#### [Task directions]
Exactly reproduce the data from its first line through the line with "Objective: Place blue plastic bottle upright", leaving out every line after it.

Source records
-- -- --

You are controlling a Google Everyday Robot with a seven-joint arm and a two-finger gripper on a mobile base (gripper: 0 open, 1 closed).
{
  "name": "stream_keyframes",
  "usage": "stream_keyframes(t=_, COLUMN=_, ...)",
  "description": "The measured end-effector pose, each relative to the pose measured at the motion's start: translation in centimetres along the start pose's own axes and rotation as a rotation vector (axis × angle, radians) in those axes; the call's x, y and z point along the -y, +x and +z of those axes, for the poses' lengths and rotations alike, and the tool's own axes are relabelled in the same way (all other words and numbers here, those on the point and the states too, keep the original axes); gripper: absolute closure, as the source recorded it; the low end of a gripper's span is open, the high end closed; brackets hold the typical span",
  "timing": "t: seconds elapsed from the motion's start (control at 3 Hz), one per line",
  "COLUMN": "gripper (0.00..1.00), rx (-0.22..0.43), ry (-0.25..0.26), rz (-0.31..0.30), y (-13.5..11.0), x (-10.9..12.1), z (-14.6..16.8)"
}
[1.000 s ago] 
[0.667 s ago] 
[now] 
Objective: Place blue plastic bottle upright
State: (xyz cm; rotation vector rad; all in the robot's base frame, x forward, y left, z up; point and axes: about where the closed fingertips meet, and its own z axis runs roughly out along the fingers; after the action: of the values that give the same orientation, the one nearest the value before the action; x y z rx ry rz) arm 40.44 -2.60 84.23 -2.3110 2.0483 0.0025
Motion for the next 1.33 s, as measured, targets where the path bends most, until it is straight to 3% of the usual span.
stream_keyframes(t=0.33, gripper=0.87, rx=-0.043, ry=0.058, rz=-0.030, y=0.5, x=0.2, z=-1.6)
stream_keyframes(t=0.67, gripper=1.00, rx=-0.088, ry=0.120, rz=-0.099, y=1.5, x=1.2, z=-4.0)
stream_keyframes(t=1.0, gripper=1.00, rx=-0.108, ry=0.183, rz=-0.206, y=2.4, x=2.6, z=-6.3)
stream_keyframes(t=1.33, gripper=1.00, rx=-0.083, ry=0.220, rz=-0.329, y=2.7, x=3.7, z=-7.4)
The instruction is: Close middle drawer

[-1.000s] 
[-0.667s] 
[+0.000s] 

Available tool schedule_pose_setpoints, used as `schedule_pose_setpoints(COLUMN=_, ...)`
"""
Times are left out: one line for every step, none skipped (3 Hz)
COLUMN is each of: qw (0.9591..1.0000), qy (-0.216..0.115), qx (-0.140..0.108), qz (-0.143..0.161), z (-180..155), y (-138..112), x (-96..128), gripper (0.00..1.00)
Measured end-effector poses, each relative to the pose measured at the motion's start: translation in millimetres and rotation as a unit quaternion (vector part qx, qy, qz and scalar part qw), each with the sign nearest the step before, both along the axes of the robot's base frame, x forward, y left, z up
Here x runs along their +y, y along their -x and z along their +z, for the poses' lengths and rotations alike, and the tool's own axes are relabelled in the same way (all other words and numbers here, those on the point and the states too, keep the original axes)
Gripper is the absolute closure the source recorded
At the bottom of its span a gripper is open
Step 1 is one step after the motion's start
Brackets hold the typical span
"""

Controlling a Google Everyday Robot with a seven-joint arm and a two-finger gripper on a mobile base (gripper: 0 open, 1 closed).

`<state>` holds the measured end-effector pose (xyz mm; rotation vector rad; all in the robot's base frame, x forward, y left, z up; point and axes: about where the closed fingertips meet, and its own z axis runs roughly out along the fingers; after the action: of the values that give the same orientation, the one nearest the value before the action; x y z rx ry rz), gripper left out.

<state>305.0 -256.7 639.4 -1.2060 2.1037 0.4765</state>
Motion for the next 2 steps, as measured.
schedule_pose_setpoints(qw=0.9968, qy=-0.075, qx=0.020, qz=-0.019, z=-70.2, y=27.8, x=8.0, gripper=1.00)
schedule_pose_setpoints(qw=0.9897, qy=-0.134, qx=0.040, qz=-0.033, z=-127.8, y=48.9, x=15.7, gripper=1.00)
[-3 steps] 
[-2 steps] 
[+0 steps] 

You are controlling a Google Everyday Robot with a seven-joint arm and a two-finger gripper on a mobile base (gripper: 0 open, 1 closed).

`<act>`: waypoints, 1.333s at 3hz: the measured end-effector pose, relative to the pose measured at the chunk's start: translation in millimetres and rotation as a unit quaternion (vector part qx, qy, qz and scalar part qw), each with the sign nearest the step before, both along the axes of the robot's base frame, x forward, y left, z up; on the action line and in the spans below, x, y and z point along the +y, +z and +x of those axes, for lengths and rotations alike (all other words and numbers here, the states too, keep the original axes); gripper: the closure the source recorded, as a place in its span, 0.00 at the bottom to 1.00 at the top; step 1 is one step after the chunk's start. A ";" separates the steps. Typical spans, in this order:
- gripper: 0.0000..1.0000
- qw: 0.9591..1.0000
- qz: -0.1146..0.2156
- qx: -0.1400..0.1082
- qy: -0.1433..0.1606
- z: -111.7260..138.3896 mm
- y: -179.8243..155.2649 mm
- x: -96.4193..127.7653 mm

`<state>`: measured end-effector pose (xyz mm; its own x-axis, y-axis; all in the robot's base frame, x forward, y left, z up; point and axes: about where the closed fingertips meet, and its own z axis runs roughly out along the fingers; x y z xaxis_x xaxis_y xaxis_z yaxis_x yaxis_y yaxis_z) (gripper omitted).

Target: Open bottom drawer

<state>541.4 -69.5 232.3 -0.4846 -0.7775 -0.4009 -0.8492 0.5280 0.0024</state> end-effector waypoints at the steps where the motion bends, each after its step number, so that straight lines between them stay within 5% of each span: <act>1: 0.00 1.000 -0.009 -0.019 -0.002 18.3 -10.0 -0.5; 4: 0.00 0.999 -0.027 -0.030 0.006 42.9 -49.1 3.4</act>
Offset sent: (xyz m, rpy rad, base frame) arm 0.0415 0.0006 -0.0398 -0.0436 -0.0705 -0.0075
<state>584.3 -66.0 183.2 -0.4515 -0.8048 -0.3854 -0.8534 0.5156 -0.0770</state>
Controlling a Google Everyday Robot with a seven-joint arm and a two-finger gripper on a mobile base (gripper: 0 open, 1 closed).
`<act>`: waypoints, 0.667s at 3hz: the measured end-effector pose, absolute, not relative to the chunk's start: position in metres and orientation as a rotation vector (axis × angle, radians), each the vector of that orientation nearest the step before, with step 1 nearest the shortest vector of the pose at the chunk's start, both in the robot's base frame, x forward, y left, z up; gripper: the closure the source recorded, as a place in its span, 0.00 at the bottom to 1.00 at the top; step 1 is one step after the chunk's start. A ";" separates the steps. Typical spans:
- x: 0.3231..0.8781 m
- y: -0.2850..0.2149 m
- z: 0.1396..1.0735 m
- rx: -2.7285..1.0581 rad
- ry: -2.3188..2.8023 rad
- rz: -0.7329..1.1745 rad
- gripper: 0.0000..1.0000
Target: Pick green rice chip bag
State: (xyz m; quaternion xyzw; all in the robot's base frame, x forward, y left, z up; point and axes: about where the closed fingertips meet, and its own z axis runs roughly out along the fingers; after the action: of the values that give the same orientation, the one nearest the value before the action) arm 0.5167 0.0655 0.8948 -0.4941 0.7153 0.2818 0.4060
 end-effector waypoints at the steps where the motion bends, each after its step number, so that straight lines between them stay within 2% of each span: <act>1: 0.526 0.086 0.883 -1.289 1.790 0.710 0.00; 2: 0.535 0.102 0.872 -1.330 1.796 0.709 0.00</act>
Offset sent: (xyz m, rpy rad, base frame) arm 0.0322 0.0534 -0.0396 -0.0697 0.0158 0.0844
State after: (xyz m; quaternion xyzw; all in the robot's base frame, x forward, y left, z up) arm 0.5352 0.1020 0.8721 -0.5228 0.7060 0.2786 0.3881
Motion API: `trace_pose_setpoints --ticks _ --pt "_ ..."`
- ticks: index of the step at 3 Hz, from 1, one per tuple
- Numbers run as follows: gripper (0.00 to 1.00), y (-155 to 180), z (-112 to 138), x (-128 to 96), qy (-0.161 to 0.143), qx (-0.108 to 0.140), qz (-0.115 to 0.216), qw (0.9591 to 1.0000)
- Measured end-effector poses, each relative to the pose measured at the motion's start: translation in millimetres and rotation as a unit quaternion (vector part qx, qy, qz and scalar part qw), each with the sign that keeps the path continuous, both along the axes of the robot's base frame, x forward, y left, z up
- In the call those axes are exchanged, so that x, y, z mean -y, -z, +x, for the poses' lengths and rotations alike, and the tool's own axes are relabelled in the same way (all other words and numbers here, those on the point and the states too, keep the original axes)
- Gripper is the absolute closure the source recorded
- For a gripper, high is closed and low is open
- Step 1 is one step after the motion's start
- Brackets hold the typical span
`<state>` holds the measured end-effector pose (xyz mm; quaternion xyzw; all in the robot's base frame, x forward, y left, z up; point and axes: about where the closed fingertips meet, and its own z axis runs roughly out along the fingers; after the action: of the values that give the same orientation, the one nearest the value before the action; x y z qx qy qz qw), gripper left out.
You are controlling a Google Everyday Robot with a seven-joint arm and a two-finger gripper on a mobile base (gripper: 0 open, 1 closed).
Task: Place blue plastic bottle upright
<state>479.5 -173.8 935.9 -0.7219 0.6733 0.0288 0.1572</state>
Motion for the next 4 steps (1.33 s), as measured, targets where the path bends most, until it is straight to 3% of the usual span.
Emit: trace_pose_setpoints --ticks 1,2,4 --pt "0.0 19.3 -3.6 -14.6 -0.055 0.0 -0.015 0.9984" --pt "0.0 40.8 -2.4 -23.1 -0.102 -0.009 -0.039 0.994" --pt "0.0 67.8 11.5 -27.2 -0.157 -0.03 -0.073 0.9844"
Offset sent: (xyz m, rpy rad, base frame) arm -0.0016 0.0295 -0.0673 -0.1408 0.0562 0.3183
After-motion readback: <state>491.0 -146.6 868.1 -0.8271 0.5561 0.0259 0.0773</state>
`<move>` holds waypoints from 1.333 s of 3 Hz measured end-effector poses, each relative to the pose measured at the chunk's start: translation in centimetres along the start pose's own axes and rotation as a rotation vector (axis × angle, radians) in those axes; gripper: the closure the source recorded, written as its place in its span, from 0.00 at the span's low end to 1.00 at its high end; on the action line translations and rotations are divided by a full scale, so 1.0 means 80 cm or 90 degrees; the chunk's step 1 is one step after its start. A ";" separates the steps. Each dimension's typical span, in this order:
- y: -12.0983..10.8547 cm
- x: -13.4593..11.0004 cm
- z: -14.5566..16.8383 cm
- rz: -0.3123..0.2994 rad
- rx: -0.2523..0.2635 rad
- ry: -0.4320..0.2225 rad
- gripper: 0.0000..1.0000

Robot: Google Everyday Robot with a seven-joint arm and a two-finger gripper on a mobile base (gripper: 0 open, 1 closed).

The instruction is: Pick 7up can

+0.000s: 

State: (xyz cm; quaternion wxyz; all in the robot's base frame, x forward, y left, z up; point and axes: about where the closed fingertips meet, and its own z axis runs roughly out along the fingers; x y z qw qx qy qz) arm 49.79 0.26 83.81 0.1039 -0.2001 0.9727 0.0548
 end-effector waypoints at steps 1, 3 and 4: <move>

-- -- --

#### [Completed exercise]
You are controlling a Google Everyday Robot with a seven-joint arm and a two-finger gripper on a mobile base (gripper: 0 open, 1 closed).
{
  "name": "stream_keyframes",
  "usage": "stream_keyframes(t=_, COLUMN=_, ...)",
  "description": "The measured end-effector pose, each relative to the pose measured at the motion's start: translation in centimetres along the start pose's own axes and rotation as a rotation vector (axis × angle, radians) in those axes; the call's x, y and z point along the -y, +x and +z of those axes, for the poses' lengths and rotations alike, and the tool's own axes are relabelled in the same way (all other words and numbers here, those on the point and the states too, keep the original axes); gripper: absolute closure, as the source recorded it; the low end of a gripper's span is open, the high end closed; brackets hold the typical span",
  "timing": "t: seconds elapsed from the motion's start (control at 3 Hz), one per line",
  "COLUMN": "gripper (0.00..1.00), rx (-0.22..0.43), ry (-0.25..0.26), rz (-0.31..0.30), y (-13.5..11.0), x (-10.9..12.1), z (-14.6..16.8)"
}
[1.000 s ago] 
[0.667 s ago] 
[now] 
Objective: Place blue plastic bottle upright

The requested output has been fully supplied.